:: ACTIVITY ::
Every record should be copied exactly, except that pictures are to be omitted.
☆ ☆ ☆
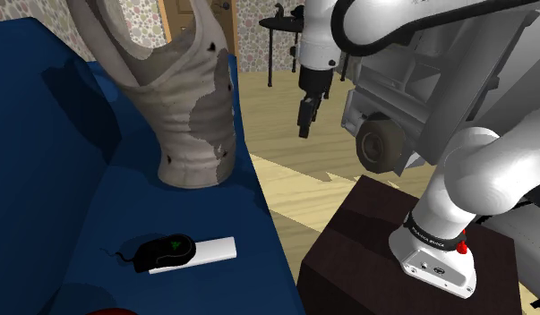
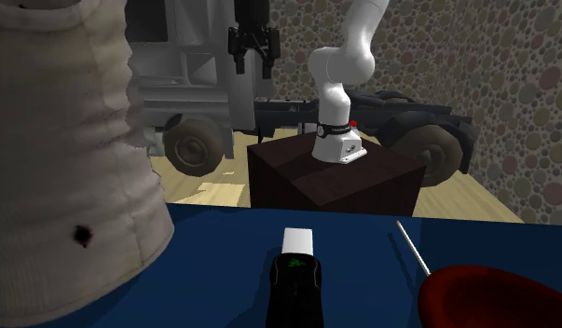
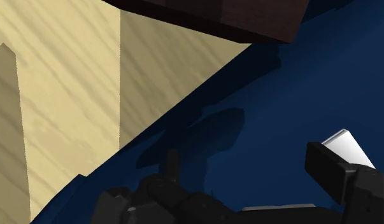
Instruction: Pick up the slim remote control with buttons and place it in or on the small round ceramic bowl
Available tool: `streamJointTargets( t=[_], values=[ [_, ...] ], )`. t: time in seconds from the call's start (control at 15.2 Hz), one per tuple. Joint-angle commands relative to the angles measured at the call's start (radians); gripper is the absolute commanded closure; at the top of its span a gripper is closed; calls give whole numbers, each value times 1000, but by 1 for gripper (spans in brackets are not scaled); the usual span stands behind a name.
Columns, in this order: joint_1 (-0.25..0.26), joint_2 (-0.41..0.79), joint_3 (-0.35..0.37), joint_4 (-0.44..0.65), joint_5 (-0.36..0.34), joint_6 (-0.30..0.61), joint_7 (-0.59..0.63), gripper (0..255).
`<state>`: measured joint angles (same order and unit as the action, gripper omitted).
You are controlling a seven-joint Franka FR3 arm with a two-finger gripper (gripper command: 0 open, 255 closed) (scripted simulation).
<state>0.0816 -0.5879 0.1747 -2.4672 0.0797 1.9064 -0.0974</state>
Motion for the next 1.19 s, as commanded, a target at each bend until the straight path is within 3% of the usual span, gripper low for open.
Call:
streamJointTargets(
  t=[0.0, 0.59, 1.12],
  values=[
    [15, 49, 21, -4, 10, 59, 0, 0],
    [74, 322, 134, 63, 11, 283, 34, 0],
    [119, 591, 221, 187, -79, 433, 102, 0]
  ],
)
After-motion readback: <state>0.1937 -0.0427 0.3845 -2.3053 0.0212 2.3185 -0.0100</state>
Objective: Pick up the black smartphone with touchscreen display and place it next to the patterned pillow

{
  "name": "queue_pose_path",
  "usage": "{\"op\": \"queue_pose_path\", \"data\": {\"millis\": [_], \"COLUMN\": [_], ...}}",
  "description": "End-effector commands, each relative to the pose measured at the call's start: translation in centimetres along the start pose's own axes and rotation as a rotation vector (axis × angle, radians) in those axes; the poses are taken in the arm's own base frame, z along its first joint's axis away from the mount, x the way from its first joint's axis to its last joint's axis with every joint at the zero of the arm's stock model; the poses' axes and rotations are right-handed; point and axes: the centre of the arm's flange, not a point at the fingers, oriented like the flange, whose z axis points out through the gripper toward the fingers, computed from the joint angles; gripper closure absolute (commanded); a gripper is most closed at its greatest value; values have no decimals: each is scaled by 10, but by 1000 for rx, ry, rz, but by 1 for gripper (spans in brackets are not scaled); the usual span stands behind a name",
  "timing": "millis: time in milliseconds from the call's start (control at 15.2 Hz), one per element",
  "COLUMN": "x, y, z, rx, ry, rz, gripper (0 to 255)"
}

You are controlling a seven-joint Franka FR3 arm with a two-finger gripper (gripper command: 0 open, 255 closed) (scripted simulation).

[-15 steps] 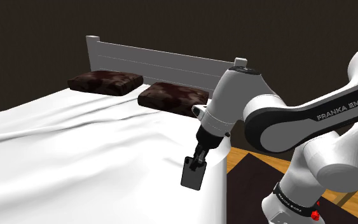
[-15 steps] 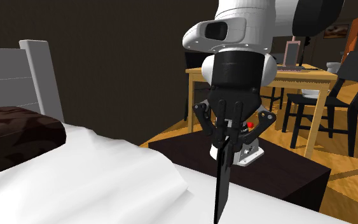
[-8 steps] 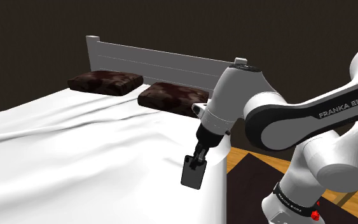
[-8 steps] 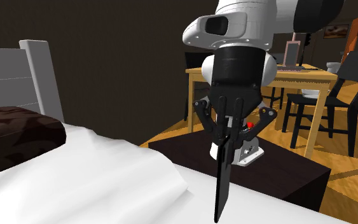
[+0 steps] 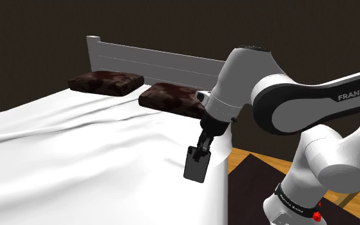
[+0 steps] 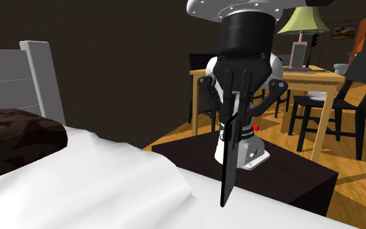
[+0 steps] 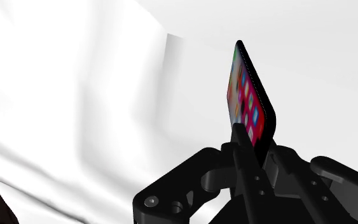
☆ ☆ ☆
:: ANSWER ::
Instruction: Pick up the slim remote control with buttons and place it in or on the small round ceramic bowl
Available tool: `streamJointTargets( t=[_], values=[ [_, ...] ], )`. t: time in seconds from the call's start (control at 15.2 Hz), one per tuple. Joint-angle commands relative to the angles measured at the call's start (radians); gripper is the absolute commanded closure; at the top of its span a gripper is closed; calls give whole numbers, each value times 1000, but by 1 for gripper (spans in brackets are not scaled); the usual span stands behind a name.
Columns, in this order: joint_1 (-0.25..0.26), joint_2 (-0.41..0.79), joint_3 (-0.35..0.37), joint_4 (-0.44..0.65), joint_5 (-0.36..0.34), joint_6 (-0.30..0.61), joint_7 (-0.59..0.63), gripper (0..255).
`<state>`: measured joint angles (same order and unit as the action, gripper omitted).
You are controlling a seven-joint Franka FR3 arm with a two-finger gripper (gripper command: 0 open, 255 closed) (scripted simulation).
<state>0.0816 -0.5879 0.1747 -2.4672 0.0797 1.9064 -0.0974</state>
Motion for the next 1.19 s, as commanded, a target at each bend until the straight path is within 3% of the usual span, gripper low for open.
Call:
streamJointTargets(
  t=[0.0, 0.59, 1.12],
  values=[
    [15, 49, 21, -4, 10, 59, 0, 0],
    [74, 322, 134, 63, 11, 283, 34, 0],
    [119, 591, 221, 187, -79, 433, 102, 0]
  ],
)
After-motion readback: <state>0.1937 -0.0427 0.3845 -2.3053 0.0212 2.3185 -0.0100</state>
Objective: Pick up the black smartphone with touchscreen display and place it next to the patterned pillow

{
  "name": "queue_pose_path",
  "usage": "{\"op\": \"queue_pose_path\", \"data\": {\"millis\": [_], \"COLUMN\": [_], ...}}",
  "description": "End-effector commands, each relative to the pose measured at the call's start: translation in centimetres along the start pose's own axes and rotation as a rotation vector (axis × angle, radians) in those axes; the poses are taken in the arm's own base frame, z along its first joint's axis away from the mount, x the way from its first joint's axis to its last joint's axis with every joint at the zero of the arm's stock model; the poses' axes and rotations are right-handed; point and axes: the centre of the arm's flange, not a point at the fingers, oriented like the flange, whose z axis points out through the gripper toward the fingers, computed from the joint angles; gripper closure absolute (commanded); a gripper is most closed at its greatest value; values have no decimals: each is scaled by 10, but by 1000 for rx, ry, rz, but by 1 for gripper (spans in brackets are not scaled); the usual span stands behind a name",
  "timing": "millis: time in milliseconds from the call's start (control at 15.2 Hz), one per element",
  "COLUMN": "x, y, z, rx, ry, rz, gripper (0 to 255)"
}

You are controlling a seven-joint Franka FR3 arm with a two-finger gripper (gripper command: 0 open, 255 closed) (scripted simulation).

[-15 steps] 
[-15 steps] 
[-8 steps] 
[-8 steps] 
[+0 steps] 
[+0 steps] 
[+0 steps] 

The work on this exercise is now complete.